Efficient Proximal Mapping of the 1-path-norm of Shallow Networks
Fabian Latorre, Paul Rolland, Nadav Hallak, Volkan Cevher

TL;DR
This paper introduces a closed-form proximal operator for the 1-path-norm in shallow neural networks, enabling efficient regularization and providing tighter Lipschitz bounds for robustness, with practical benefits demonstrated in experiments.
Contribution
It presents a novel closed-form proximal operator for the 1-path-norm and shows its effectiveness in regularization and robustness training of shallow networks.
Findings
Proximal operator for 1-path-norm can be computed efficiently.
Using 1-path-norm improves robustness-accuracy trade-offs.
Compared to L1 and layer-wise constraints, 1-path-norm offers tighter Lipschitz bounds.
Abstract
We demonstrate two new important properties of the 1-path-norm of shallow neural networks. First, despite its non-smoothness and non-convexity it allows a closed form proximal operator which can be efficiently computed, allowing the use of stochastic proximal-gradient-type methods for regularized empirical risk minimization.
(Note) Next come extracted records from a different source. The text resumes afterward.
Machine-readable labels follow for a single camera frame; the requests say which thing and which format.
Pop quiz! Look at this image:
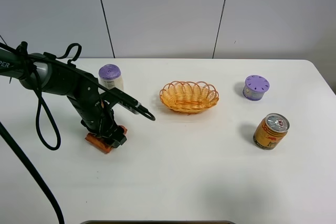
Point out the orange waffle piece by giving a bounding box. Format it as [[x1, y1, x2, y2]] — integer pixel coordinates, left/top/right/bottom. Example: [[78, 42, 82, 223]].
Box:
[[85, 125, 128, 154]]

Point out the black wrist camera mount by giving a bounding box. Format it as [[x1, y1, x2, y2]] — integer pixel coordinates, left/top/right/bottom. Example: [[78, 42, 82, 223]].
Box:
[[100, 88, 141, 114]]

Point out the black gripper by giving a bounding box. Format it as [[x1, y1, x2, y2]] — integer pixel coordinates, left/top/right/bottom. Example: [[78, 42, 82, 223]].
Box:
[[67, 96, 127, 148]]

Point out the gold drink can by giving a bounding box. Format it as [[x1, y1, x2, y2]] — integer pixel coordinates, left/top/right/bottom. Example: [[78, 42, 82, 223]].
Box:
[[253, 113, 290, 150]]

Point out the black cable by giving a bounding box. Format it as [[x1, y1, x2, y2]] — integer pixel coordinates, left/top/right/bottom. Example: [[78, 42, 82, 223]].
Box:
[[0, 40, 156, 224]]

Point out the orange woven basket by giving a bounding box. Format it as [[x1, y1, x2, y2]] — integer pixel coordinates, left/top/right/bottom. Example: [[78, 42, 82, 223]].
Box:
[[159, 81, 219, 114]]

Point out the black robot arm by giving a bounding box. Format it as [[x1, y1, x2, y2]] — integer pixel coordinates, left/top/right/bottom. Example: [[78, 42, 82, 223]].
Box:
[[1, 45, 127, 153]]

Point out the purple lidded small tin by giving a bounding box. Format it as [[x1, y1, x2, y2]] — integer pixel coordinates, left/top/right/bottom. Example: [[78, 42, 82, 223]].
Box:
[[243, 74, 270, 101]]

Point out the purple capped white bottle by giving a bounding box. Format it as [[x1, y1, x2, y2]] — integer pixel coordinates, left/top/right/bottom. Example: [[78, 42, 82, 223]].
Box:
[[98, 64, 124, 91]]

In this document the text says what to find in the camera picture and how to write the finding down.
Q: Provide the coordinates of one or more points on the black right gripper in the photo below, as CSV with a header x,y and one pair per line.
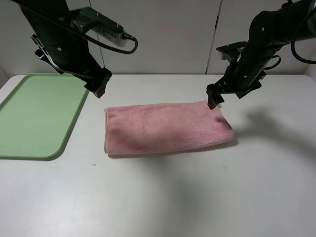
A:
x,y
240,78

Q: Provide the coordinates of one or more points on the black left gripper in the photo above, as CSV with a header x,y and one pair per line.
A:
x,y
75,59

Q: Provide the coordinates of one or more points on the pink fluffy towel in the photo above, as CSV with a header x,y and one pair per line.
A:
x,y
164,128

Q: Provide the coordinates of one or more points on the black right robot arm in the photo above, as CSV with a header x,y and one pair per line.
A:
x,y
268,33

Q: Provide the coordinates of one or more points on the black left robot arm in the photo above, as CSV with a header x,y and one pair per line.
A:
x,y
52,22

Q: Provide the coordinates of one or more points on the green plastic tray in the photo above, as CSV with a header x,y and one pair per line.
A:
x,y
38,116

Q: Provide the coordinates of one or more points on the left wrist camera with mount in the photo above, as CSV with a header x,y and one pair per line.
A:
x,y
88,19

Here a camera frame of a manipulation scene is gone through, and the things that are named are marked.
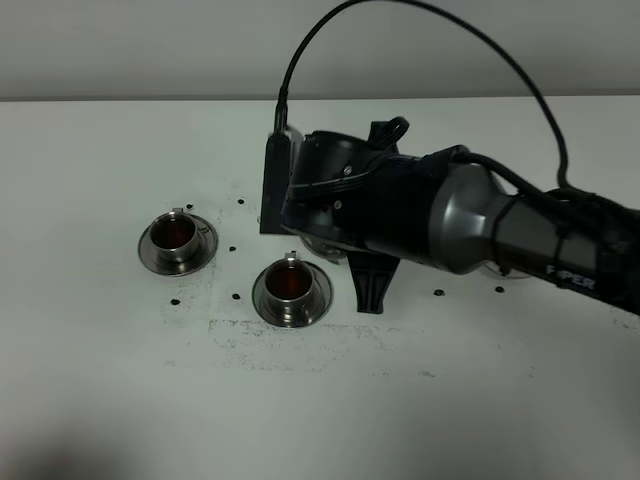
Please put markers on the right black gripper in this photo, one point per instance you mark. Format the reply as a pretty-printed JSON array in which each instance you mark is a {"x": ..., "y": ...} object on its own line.
[{"x": 364, "y": 199}]

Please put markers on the stainless steel teapot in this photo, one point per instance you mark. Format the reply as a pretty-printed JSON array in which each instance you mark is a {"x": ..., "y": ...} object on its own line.
[{"x": 325, "y": 251}]

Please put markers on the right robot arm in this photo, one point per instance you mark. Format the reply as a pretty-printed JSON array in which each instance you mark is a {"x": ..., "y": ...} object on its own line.
[{"x": 455, "y": 210}]

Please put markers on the middle steel saucer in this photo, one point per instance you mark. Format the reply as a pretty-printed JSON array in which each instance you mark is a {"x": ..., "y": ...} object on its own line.
[{"x": 296, "y": 314}]

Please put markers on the middle steel teacup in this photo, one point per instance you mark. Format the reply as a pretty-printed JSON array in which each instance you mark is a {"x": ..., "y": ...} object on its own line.
[{"x": 288, "y": 279}]

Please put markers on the steel teacup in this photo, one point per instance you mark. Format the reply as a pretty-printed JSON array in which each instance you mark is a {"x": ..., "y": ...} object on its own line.
[
  {"x": 174, "y": 235},
  {"x": 288, "y": 279}
]

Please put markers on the left steel saucer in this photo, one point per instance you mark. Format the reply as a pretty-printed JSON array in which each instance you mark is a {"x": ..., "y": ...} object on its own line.
[{"x": 207, "y": 246}]

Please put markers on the left steel teacup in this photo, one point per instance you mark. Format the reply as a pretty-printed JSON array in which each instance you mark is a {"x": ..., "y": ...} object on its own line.
[{"x": 174, "y": 235}]

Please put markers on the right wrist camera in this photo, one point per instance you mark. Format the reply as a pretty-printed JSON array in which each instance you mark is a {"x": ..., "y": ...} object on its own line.
[{"x": 280, "y": 154}]

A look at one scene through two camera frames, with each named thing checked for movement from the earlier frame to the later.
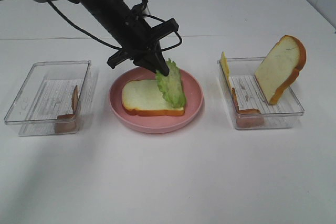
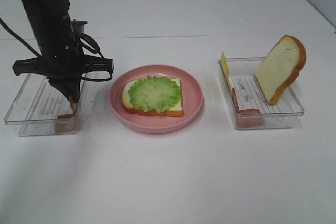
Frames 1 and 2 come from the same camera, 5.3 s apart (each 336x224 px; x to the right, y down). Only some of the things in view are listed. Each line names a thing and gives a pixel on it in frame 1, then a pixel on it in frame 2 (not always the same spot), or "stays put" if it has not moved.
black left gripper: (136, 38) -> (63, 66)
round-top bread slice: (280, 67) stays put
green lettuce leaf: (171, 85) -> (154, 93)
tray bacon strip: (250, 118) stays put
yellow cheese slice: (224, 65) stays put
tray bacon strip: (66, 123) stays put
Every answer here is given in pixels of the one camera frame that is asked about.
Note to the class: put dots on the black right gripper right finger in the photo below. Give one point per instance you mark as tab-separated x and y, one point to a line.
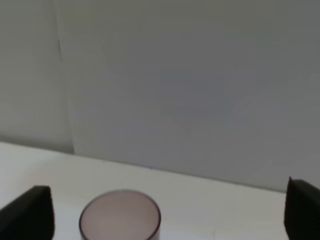
302	210

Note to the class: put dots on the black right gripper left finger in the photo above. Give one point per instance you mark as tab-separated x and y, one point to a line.
29	217

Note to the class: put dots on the translucent brown plastic cup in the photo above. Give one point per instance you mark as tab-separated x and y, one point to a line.
121	215

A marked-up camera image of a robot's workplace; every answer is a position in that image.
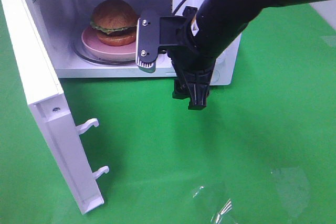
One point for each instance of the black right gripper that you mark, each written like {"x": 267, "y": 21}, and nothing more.
{"x": 187, "y": 58}

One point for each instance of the pink plate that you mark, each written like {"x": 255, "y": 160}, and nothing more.
{"x": 105, "y": 52}

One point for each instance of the round door release button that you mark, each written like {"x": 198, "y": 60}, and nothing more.
{"x": 215, "y": 76}

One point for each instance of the glass microwave turntable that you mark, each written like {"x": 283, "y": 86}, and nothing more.
{"x": 85, "y": 55}

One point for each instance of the burger with lettuce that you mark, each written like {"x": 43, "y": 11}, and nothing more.
{"x": 115, "y": 22}

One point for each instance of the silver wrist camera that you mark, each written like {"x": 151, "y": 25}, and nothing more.
{"x": 147, "y": 41}

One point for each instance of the white microwave door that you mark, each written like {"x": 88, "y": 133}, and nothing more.
{"x": 47, "y": 102}

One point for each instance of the green table mat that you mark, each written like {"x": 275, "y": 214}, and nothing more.
{"x": 262, "y": 151}

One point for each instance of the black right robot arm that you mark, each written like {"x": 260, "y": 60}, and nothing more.
{"x": 195, "y": 40}

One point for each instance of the white partition panels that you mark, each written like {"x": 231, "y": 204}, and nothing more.
{"x": 327, "y": 10}

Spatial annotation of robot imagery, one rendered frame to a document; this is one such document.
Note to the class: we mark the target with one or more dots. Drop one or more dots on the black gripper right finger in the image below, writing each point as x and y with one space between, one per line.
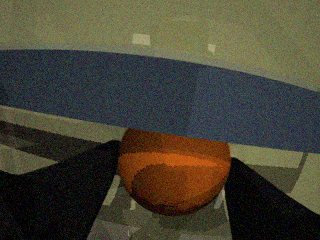
258 210

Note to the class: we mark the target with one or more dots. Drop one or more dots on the translucent orange ball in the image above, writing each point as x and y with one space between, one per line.
174 170

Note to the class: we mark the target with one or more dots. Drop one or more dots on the clear l-shaped low wall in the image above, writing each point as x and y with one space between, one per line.
140 51

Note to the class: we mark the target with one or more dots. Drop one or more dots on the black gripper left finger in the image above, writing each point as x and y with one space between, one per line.
61 201
Second, when the activation functions is differentiable, it provides an upper bound on the Lipschitz constant of the network. Such bound is tighter than the trivial layer-wise product of Lipschitz constants, motivating its use for training networks robust to adversarial perturbations. In practical experiments we illustrate the advantages of using the proximal mapping and we compare the robustness-accuracy trade-off induced by the 1-path-norm, L1-norm and layer-wise constraints on the Lipschitz constant (Parseval networks).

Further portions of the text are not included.